Exercise requirements
Please return all records verbatim, no pictures.

Recorded information
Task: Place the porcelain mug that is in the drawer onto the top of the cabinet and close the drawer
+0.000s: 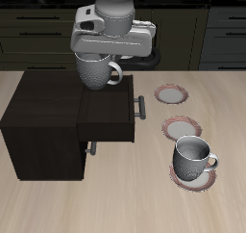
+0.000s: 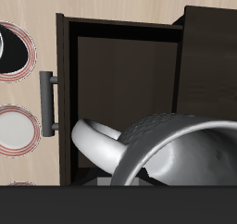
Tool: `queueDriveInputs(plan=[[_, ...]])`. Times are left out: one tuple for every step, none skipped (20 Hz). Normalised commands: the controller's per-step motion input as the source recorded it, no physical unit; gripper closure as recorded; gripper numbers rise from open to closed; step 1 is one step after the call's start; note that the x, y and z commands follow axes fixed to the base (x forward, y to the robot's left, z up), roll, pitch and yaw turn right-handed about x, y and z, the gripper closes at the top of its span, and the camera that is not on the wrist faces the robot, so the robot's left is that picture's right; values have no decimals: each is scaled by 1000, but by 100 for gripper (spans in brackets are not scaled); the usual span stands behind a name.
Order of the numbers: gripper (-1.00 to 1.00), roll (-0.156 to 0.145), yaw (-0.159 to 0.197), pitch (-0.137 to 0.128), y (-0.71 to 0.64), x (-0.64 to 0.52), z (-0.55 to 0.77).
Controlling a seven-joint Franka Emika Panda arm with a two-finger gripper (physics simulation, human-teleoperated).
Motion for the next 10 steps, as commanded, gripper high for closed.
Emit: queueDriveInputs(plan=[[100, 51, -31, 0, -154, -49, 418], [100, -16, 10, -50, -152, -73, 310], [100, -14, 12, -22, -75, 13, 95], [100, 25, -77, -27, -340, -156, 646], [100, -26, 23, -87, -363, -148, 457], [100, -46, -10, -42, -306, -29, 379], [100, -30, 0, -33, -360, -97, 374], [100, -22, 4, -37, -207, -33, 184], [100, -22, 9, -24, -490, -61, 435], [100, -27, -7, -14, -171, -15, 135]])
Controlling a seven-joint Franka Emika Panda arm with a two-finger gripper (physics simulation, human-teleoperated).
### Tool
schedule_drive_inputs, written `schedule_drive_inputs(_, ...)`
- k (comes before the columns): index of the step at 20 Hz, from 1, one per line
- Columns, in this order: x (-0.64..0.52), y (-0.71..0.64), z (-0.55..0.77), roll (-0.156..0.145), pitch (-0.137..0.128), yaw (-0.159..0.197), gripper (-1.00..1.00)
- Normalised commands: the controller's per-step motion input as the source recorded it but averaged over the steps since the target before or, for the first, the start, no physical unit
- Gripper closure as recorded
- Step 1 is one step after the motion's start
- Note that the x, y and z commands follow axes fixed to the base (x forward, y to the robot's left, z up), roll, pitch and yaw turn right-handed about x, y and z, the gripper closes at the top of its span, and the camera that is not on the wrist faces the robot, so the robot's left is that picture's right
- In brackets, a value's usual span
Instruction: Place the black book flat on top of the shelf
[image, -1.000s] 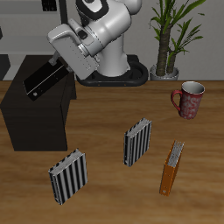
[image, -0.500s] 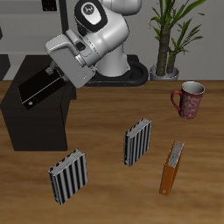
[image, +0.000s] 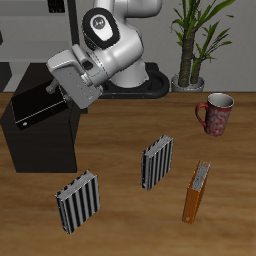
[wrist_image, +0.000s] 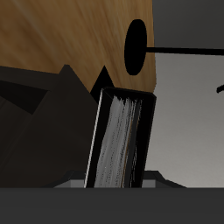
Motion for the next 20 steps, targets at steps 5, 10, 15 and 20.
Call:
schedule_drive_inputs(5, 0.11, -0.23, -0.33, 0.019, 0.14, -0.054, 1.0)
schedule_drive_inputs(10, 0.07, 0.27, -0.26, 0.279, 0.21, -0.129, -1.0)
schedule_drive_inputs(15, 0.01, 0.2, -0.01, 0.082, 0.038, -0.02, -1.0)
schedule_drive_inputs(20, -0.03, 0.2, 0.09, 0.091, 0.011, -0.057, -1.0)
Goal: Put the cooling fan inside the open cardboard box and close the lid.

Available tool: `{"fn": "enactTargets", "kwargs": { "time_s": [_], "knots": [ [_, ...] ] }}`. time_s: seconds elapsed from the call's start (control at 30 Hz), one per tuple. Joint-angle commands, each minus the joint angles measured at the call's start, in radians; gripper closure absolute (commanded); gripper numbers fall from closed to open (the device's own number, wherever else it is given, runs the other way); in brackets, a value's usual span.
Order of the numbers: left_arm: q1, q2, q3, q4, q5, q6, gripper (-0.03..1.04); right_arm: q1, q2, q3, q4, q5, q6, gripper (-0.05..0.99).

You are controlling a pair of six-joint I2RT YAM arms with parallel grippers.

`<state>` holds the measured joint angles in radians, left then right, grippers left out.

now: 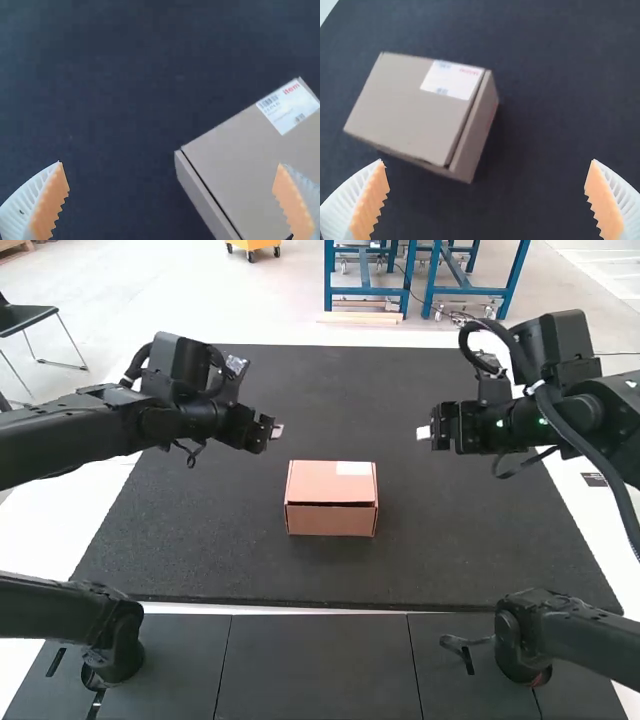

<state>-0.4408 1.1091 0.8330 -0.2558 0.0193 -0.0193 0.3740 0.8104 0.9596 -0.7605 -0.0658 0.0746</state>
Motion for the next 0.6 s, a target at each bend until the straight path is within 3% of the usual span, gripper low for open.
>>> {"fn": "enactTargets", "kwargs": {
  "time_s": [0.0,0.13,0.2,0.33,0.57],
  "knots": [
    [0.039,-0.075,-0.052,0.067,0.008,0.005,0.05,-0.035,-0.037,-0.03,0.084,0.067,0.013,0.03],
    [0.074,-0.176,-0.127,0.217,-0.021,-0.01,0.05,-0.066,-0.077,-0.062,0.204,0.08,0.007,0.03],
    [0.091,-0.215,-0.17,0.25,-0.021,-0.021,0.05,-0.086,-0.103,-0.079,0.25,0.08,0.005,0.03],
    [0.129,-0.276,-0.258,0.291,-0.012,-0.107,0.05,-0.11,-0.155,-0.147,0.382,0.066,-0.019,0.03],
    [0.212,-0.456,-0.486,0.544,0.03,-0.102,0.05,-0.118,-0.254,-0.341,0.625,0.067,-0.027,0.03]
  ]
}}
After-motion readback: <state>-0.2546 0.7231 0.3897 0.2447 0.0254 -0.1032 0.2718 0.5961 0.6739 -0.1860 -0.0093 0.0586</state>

Exercise output
Task: Place the porcelain mug that is in the drawer onto the top of the cabinet and close the drawer
+0.000s: 
+0.000s: 
Tool: `queueDriveInputs(plan=[[_, ...]])`. Times are left out: one tuple for every step, none skipped (20 Hz). Normalised commands: the controller's per-step motion input as the source recorded it, no physical unit; gripper closure as recorded; gripper numbers rise from open to closed; step 1 is one step after the call's start; note that the x, y and z commands follow axes fixed to the base (x forward, y to the robot's left, z up), roll, pitch and yaw turn right-handed about x, y and z, the gripper closes at the top of its span, and the camera that is not on the wrist faces the robot, so the robot's left is that picture's right; values have no decimals: each is scaled by 1000, but by 100 for gripper (spans in brackets are not scaled); the usual span stands behind a name.
Order of the numbers: gripper (-1.00 to 1.00), roll (-0.156 to 0.145), yaw (-0.159 to 0.197), pitch (-0.137 to 0.128), y (-0.71 to 0.64), x (-0.64 to 0.52), z (-0.55 to 0.77).
Controlling a seven-joint Franka Emika Panda arm with a two-finger gripper (physics simulation, human-teleoperated).
Motion for the next 10 steps, as commanded, gripper high for closed.
Emit: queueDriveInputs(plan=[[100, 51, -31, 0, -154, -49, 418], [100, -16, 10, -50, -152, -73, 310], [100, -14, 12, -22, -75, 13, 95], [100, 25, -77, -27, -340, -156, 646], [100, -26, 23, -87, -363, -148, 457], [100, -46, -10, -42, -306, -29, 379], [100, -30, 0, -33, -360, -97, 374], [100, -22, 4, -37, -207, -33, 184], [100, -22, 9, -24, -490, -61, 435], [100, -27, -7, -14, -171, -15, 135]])
Controlling a seven-joint Franka Emika Panda arm with a two-finger gripper (physics simulation, human-teleoperated).
### Tool
schedule_drive_inputs, written `schedule_drive_inputs(_, ...)`
- k (comes before the columns): index of the step at 20 Hz, from 1, one per line
- Columns, in this order: x (-0.64..0.52), y (-0.71..0.64), z (-0.55..0.77), roll (-0.156..0.145), pitch (-0.137..0.128), yaw (-0.159..0.197), gripper (-1.00..1.00)
- Normalised commands: the controller's per-step motion input as the source recorded it but averaged over the steps since the target before or, for the first, the start, no physical unit
- Gripper closure as recorded
- Step 1 is one step after the motion's start
- Note that the x, y and z commands follow axes fixed to the base (x forward, y to the robot's left, z up), roll, pitch and yaw turn right-handed about x, y and z, the gripper closes at the top of its span, and the camera that is not on the wrist faces the robot, so the robot's left is that picture's right
- In brackets, a value's usual span
Instruction: Place the black book flat on top of the shelf
[image, -1.000s] 
[image, -0.500s] 
[image, +0.000s] 
[wrist_image, +0.000s] 
Motion for the next 20 steps, targets at steps 5, 10, 15 and 20.
Call:
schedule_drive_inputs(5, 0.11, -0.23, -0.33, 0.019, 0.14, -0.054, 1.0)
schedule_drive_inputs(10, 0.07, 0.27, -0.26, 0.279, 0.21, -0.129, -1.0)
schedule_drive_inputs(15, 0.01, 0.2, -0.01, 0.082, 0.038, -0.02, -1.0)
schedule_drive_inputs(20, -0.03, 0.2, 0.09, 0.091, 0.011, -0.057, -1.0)
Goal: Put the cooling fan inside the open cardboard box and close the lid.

Available tool: `{"fn": "enactTargets", "kwargs": { "time_s": [_], "knots": [ [_, ...] ] }}`. time_s: seconds elapsed from the call's start (control at 30 Hz), one per tuple. Joint-angle commands, each minus the joint angles measured at the call's start, in radians; gripper closure absolute (commanded); gripper numbers fall from closed to open (the device's own number, wherever else it is given, runs the other way); in brackets, a value's usual span.
Order of the numbers: left_arm: q1, q2, q3, q4, q5, q6, gripper (-0.03..1.04); right_arm: q1, q2, q3, q4, q5, q6, gripper (-0.05..0.99).

You are controlling a pair of six-joint I2RT YAM arms with parallel grippers.

`<state>` holds the measured joint angles in radians, left then right, grippers left out.

now: 

<state>-0.4408 1.1091 0.8330 -0.2558 0.0193 -0.0193 0.3740 0.8104 0.9596 -0.7605 -0.0658 0.0746</state>
Motion for the next 0.6 s, a target at each bend until the straight path is within 3% of the usual span, gripper low for open.
>>> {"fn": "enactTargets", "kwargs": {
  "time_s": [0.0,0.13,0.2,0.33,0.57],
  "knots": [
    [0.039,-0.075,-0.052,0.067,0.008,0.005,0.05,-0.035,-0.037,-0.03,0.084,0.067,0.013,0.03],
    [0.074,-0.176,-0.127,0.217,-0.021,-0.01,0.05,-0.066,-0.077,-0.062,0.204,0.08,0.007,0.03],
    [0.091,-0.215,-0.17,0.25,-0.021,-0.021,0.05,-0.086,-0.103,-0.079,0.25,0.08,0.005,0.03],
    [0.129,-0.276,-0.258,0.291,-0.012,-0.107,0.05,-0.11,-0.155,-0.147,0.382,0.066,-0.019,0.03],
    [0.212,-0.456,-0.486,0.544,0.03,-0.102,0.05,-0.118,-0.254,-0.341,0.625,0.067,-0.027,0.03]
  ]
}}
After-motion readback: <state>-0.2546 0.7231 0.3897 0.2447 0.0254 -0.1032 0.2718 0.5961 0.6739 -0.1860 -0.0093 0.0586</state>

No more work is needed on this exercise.